Devices Ontology WG Mtg 2008.03.18
Schedule
This telecon will be at 1600 GMT, but note that is 9 AM Pacific Time, noon Eastern time, 11 AM Central Time.
Agenda
A. This and That
- Comments/corrections of last minutes.
- Comments/corrections on Agenda.
- Roll Call.
A. Review of Instructions for Providing Device Data
Review of the new instructions, to be provided (hopefully) before the meeting.
B. Review of Vocabulary Lists
Review of the status of the new vocabulary list(s), and progress with CF standard names.
C. Update on GCMD Device Vocabulary Work
Additional information on this activity has been obtained.
D. Status of Action Items
See the TRAC page for the latest list of action items (due by current telecon) and list of action items from most recent telecon.
Minutes
This and That
No corrections to minutes.
Agenda Update
An update to the agenda was sent in email, and we agreed to follow that updated agenda. So the minutes are organized accordingly.
Instructions
A step-by-step review of the new instructions, along with the template and example.
- Directions
- Template (also pointed to by directions)
- Example (also pointed to by directions)
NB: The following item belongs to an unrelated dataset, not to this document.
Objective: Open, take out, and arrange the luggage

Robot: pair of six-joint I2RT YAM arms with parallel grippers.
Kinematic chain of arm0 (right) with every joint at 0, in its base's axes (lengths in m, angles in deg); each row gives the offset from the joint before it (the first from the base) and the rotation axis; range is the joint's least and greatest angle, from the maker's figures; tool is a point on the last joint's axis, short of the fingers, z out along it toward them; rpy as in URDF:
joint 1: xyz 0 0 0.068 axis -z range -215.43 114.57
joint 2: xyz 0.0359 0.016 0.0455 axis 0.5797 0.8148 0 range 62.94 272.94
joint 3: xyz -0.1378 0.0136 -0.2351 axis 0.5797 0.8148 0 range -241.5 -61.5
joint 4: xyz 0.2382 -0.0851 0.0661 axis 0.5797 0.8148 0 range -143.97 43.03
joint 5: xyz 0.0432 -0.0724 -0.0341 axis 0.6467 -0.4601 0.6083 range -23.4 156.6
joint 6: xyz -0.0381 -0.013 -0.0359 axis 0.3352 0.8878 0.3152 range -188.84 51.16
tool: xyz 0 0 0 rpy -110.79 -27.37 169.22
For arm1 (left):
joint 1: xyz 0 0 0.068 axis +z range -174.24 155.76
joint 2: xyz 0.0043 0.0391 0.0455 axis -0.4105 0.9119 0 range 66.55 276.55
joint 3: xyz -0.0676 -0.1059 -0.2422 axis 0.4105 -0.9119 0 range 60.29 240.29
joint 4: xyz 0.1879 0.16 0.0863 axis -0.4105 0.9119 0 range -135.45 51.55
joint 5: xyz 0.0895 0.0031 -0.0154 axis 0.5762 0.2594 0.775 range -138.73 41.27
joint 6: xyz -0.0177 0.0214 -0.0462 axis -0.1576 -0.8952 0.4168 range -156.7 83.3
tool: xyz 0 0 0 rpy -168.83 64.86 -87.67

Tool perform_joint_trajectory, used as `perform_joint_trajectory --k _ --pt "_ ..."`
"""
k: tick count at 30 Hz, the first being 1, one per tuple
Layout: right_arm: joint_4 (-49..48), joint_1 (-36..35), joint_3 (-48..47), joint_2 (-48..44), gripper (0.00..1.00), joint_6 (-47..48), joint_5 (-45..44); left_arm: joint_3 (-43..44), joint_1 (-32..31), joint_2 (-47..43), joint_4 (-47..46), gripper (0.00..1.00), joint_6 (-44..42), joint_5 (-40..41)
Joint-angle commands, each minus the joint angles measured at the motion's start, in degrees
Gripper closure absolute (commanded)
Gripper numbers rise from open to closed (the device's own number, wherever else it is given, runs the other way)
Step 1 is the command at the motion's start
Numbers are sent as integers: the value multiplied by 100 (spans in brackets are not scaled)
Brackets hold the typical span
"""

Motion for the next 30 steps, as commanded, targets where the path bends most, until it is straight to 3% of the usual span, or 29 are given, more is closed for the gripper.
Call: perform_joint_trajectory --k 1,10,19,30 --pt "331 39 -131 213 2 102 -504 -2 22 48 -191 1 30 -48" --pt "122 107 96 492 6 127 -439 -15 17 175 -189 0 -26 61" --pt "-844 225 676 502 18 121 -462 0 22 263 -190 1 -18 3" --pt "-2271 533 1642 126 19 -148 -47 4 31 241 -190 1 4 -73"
Discussion focused on measuring and reporting concepts. Some changes were made to how this is presented:
- Only one file (or Excel sheet) per instrument. Both measuring and reporting variables are in that file.
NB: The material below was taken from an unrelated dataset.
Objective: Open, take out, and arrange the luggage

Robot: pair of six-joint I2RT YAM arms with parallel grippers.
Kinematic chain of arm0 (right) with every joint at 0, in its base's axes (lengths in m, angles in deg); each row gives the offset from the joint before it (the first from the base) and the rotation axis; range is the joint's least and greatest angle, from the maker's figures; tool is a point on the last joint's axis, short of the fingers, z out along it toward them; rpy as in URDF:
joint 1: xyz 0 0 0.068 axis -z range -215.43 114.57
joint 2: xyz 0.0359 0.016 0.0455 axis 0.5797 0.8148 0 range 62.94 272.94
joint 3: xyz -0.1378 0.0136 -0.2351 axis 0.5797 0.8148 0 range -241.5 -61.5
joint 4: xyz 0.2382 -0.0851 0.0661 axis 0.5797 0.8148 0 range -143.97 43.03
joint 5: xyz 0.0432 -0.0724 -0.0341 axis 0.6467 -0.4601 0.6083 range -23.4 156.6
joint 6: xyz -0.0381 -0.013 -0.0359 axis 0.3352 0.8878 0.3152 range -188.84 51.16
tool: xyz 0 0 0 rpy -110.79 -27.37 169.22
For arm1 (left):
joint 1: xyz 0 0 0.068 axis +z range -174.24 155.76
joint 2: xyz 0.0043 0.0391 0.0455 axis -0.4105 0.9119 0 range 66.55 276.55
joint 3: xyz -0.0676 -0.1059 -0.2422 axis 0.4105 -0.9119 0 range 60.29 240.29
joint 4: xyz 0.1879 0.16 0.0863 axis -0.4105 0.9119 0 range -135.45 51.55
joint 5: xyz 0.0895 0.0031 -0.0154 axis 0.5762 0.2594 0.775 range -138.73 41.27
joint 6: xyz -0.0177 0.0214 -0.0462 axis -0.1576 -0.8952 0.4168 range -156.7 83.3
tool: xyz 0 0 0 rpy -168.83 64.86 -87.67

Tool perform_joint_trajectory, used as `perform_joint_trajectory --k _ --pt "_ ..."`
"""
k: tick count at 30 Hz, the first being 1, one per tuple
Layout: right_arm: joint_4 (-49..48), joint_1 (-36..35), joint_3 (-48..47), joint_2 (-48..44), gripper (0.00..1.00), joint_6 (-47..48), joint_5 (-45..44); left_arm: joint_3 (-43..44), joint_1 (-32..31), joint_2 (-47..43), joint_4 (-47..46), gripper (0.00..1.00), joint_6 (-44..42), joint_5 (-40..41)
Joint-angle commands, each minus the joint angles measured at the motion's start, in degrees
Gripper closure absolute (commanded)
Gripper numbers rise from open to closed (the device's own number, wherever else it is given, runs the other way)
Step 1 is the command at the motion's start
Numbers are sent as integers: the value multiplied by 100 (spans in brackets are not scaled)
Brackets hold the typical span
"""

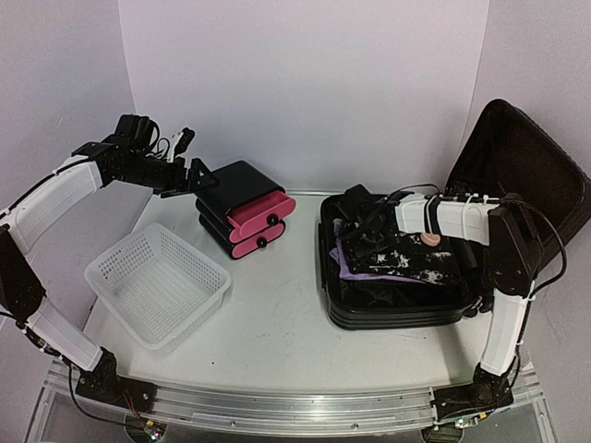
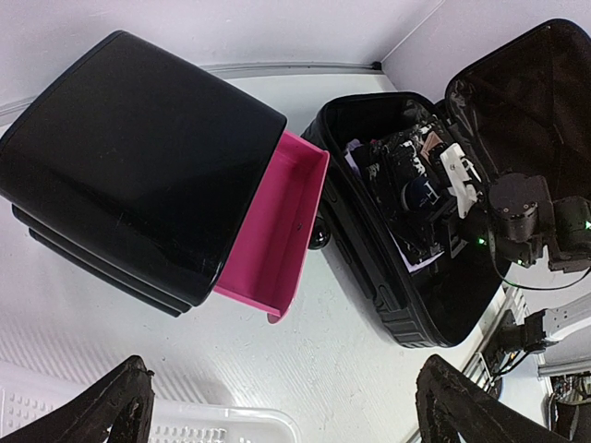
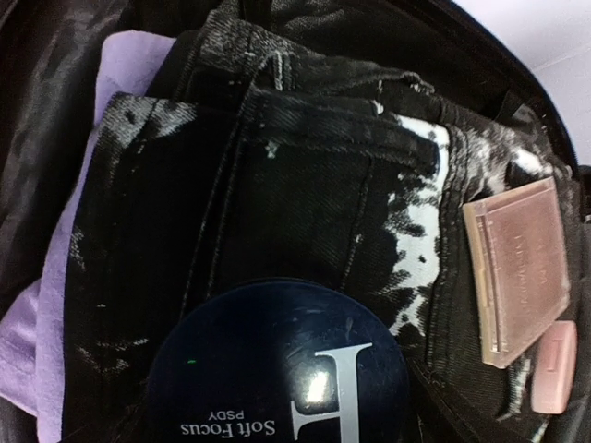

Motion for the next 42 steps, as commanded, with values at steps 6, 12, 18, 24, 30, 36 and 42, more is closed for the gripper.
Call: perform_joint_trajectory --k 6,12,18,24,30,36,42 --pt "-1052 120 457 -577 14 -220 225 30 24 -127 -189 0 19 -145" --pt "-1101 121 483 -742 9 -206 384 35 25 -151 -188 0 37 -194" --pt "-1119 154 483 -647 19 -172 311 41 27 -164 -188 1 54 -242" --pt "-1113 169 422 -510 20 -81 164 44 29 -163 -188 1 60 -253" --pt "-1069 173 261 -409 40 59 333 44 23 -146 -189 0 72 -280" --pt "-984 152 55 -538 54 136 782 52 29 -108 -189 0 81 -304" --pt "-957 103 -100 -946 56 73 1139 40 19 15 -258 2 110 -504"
- Add 'both' as an accepted term for the mode, making the choices 'measuring', 'reporting', and 'both'.
- Default interpretation if measuring or reporting is not specified is that reporting is assumed.
- Mode is reported as the next to last field in each variable entry; it is not reported in the header line.
Changes were also made to how the separator:
- Separator is comma, not tab, for readability.
- Embedded commas may be escaped by quoting (in double-quotes like ") the entire value.
Other topics came up but did not result in changes:
- Should we report the source of the variable, e.g., individual sensor, or calculated? No, not for this exercise.
- What about other types of sources, like software, or complex systems of systems? They are perhaps worth keeping in the back of our minds, to see if our concepts work well in the general case. But they are not central to our use case of developing a device ontology.
- Do we describe individual instruments, or a class of instruments? It doesn't matter -- give it a unique ID that makes sense. The lessons we'll learn and the ontology that results will be similar either way.
- It also brings up issues like configurations, and change over time (what is the status of the instrument at a particular time?). Yes, we may want to come back to this at a later stage.
- Some systems are more complicated than others. A moral of the story is that the world is messy, and people will have to choose which part of the messy world to call a 'device' for the purposes of creating, and using, this ontology.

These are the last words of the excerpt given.